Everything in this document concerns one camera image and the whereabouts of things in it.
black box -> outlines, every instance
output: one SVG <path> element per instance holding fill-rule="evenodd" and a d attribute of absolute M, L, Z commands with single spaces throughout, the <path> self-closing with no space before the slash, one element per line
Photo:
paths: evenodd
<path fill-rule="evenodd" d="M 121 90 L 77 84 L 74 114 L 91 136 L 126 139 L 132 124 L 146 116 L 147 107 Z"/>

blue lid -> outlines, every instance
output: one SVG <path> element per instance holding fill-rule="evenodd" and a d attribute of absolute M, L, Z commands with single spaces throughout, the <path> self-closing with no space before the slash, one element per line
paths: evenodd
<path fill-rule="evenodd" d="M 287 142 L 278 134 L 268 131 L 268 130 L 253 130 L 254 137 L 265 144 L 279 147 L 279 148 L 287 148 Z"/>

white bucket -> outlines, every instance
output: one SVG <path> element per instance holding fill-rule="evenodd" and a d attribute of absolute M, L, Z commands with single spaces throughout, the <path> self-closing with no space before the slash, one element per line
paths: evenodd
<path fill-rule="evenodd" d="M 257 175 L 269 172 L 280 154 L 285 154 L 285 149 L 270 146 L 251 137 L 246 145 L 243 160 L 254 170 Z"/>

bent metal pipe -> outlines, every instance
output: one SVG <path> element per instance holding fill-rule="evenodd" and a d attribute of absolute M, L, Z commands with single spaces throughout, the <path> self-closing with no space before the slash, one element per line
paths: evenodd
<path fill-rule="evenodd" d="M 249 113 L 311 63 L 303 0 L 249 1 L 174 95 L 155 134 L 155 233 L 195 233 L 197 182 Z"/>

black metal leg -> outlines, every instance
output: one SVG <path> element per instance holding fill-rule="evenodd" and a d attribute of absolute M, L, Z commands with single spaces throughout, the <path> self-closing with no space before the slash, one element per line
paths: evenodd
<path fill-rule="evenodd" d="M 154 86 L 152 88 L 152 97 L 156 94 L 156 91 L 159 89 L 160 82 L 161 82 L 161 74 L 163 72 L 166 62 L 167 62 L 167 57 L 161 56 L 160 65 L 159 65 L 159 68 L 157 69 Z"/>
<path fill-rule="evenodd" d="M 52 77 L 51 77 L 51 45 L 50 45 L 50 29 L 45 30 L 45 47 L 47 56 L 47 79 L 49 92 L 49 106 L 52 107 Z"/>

□ □ □ □ □

* _ACTIVITY_
Nothing may be left out: return each entry exactly as it reads.

* _TASK OUTPUT_
Everything in this document concerns one camera image and the whereabouts of things in it.
black box -> outlines, every instance
output: one SVG <path> element per instance holding fill-rule="evenodd" and a d attribute of absolute M, L, Z commands with single spaces throughout, the <path> self-closing with no space before the slash, one element per line
Photo:
paths: evenodd
<path fill-rule="evenodd" d="M 121 90 L 77 84 L 74 114 L 91 136 L 126 139 L 132 124 L 146 116 L 147 107 Z"/>

blue lid -> outlines, every instance
output: one SVG <path> element per instance holding fill-rule="evenodd" and a d attribute of absolute M, L, Z commands with single spaces throughout, the <path> self-closing with no space before the slash, one element per line
paths: evenodd
<path fill-rule="evenodd" d="M 287 142 L 278 134 L 268 131 L 268 130 L 253 130 L 254 137 L 265 144 L 279 147 L 279 148 L 287 148 Z"/>

white bucket -> outlines, every instance
output: one SVG <path> element per instance holding fill-rule="evenodd" and a d attribute of absolute M, L, Z commands with single spaces throughout, the <path> self-closing with no space before the slash, one element per line
paths: evenodd
<path fill-rule="evenodd" d="M 257 175 L 269 172 L 280 154 L 285 154 L 285 149 L 270 146 L 251 137 L 246 145 L 243 160 L 254 170 Z"/>

bent metal pipe -> outlines, every instance
output: one SVG <path> element per instance holding fill-rule="evenodd" and a d attribute of absolute M, L, Z commands with single spaces throughout, the <path> self-closing with no space before the slash, one element per line
paths: evenodd
<path fill-rule="evenodd" d="M 249 113 L 311 63 L 303 0 L 249 1 L 174 95 L 155 134 L 155 233 L 195 233 L 197 182 Z"/>

black metal leg -> outlines, every instance
output: one SVG <path> element per instance holding fill-rule="evenodd" and a d attribute of absolute M, L, Z commands with single spaces throughout, the <path> self-closing with no space before the slash, one element per line
paths: evenodd
<path fill-rule="evenodd" d="M 154 86 L 152 88 L 152 97 L 156 94 L 156 91 L 159 89 L 160 82 L 161 82 L 161 74 L 163 72 L 166 62 L 167 62 L 167 57 L 161 56 L 160 65 L 159 65 L 159 68 L 157 69 Z"/>
<path fill-rule="evenodd" d="M 52 77 L 51 77 L 51 45 L 50 45 L 50 29 L 45 30 L 45 47 L 47 56 L 47 79 L 49 92 L 49 106 L 52 107 Z"/>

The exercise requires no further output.